此刻的长歌一袭红衣,身材消瘦,长发自然的披散在肩后,脸色由于经常得不到日晒而显得愈发苍白,而她手中握着的,是一只鸡腿。
老爷望着她,张张嘴,却一时激动的说不出话,后面的一干众人见状,也呆在那里。
长歌见一行人堵在门口,显然是在看自己,便抓紧咬下几口鸡肉,用手擦了擦嘴,走上前去。
“啊...”张口,才发觉自己不知该如何打招呼。
转睛想了一下,既然是场梦,自己干嘛还如此较真,于是一张口,十分甜腻的喊了一声:“爹~”
眼前的老爷被惊的一震,但终究没像莺儿那样频频后退,定睛看了好一阵,才缓缓张口,“长歌...你......你好了?”
心里一惊,这才猛然想起,之前自己身子的不受控制,这府里的人总是说自己得了什么怪病来着。今天起来只顾着又渴又饿了,竟忘了这一茬。
想了想,觉得也没什么大不了的,好在自己现在已经完全没问题了,便随意的回答了句:“恩,好了。”
谁知话音刚落,老爷突然上前来一把抱住,紧的让人有些疼。
眉头微皱,只听见他的嘴中含糊不清的一直念叨着,虽听不清内容,但长歌觉得出,他很高兴。
“快!大夫!”半响,才发出了这一句清楚的话。
待到昨日的大夫又过来仔仔细细的把过脉后,起身弯腰作揖。
“恭喜将军,贺喜将军。小姐脉象平稳,气血通畅,虽不知为何,但这病,应是好了。”
众人听闻,纷纷下跪恭贺。
老爷听闻,脸上的表情竟不知是哭是笑。
看着面前留着眼泪还咧嘴笑的老人家,长歌只觉得心里莫名的一阵心疼,赶忙柔声道:“爹,我好了,别哭了。”
伸手拂去他脸上的泪珠,长歌的眼睛也变得有些湿润。
身子一硬,显然是被她的动作和反应惊到了,随即用衣袖自己抹干了眼角,只留下了淡笑在脸上。

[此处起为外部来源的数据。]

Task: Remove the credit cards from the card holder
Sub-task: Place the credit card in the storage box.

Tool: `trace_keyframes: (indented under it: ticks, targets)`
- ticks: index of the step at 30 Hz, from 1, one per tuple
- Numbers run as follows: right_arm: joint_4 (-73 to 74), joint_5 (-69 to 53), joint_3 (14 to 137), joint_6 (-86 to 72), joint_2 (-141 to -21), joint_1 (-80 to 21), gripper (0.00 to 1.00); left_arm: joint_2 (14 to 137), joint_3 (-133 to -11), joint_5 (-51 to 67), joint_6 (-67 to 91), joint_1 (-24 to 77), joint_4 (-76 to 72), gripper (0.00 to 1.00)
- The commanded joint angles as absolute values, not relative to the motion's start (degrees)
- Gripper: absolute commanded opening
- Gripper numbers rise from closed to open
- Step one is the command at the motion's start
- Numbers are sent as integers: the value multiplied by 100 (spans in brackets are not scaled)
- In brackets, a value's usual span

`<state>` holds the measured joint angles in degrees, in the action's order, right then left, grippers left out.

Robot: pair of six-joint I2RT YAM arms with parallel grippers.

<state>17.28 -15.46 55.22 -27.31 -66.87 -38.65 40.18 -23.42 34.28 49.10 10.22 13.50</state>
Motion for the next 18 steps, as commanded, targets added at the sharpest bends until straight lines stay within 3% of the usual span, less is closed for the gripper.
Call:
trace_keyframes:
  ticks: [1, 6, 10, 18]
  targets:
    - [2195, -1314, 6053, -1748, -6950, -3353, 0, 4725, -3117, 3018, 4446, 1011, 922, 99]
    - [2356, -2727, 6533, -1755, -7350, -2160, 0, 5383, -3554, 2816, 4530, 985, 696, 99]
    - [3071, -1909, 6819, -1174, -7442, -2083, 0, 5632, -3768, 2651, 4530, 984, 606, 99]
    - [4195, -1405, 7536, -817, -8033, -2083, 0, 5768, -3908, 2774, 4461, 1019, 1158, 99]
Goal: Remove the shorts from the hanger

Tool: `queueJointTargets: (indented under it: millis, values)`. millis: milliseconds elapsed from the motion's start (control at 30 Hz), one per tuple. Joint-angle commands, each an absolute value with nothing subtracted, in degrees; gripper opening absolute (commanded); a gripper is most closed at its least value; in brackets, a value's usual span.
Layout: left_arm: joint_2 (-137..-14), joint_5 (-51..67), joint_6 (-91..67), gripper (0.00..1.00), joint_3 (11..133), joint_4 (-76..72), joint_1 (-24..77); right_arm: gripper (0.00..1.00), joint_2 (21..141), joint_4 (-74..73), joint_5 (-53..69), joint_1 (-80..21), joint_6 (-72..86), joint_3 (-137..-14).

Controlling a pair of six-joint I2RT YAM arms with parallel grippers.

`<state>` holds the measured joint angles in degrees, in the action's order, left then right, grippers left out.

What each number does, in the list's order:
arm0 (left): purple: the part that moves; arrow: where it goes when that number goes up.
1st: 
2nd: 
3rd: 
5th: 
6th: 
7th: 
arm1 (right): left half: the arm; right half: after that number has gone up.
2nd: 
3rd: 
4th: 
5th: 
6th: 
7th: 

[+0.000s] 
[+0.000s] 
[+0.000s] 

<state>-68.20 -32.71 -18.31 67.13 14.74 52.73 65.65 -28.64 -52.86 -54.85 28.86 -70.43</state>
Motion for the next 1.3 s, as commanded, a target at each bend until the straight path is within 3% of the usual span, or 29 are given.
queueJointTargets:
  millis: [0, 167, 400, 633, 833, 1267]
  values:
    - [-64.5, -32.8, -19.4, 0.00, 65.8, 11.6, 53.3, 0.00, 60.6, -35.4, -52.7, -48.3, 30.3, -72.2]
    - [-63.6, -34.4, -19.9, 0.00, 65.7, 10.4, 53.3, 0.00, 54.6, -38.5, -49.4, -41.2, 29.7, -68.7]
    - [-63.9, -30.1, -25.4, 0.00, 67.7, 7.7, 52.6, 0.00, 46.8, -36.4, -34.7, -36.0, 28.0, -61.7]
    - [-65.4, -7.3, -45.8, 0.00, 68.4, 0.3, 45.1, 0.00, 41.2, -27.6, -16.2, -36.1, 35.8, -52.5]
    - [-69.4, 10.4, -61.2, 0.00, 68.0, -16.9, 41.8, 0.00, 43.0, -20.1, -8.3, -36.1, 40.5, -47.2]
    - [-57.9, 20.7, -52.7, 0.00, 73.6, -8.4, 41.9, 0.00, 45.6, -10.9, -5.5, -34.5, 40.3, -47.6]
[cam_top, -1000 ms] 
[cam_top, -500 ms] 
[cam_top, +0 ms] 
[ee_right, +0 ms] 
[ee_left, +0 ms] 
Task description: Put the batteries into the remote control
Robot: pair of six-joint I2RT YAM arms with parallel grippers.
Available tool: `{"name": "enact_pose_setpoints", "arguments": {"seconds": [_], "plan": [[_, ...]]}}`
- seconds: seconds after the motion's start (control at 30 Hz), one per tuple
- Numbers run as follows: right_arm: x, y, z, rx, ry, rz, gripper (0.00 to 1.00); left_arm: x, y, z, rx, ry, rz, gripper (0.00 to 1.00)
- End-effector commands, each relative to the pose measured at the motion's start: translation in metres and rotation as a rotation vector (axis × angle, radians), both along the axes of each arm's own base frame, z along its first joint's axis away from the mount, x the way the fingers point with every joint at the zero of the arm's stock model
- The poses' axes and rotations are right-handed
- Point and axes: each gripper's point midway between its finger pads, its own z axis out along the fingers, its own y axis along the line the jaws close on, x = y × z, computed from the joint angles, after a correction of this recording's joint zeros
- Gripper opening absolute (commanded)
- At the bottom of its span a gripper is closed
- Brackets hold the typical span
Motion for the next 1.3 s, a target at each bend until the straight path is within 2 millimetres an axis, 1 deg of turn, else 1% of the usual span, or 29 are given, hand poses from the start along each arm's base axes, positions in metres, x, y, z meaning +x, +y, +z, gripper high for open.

“爹不哭,”起身,轻抚着长歌的头,好一会才转过头对着身后的下人们说了一句“你们也快别站着了,赶快准备早膳,别让小姐饿坏了!”
一干人这才恍然惊醒,纷纷四下散了去。
“小姐的病突然好了,实在是老天开眼啊。”莺儿笑吟。
“对啊,咱们女儿这病,能在大婚前突然好了,或许是天意也说不定。”
夫人一句话,提醒了众人,屋子里的气氛顿时变得有些不自然。
沉默半响,老爷缓缓开口:“长歌,爹爹问你,这门亲事...”
“我嫁!”
长歌抬头,对上了老爷那一双犹豫的双眼,眸子里尽是决然。
昨日之事已经全部记起,长歌想起那时这两位老人家悲叹的语气,判定这门亲事里有些无法言明的苦衷。
既然都把他们当做自己的父母了,做女儿的又怎能不为爹娘分忧呢。
多问无益,长歌想着,心里下了决定。
“爹娘,你们放心,既然这是场梦,那长歌愿意一试。”望着眼前有些不解的两人,长歌重重的点了下头以示决心。
一天无话,只记得全将军府上下忙活着准备大婚之日的东西,老爷只在屋里呆了一会便出去吩咐琐事去了,老夫人则是一直坐在身旁,千叮万嘱着过门后的种种。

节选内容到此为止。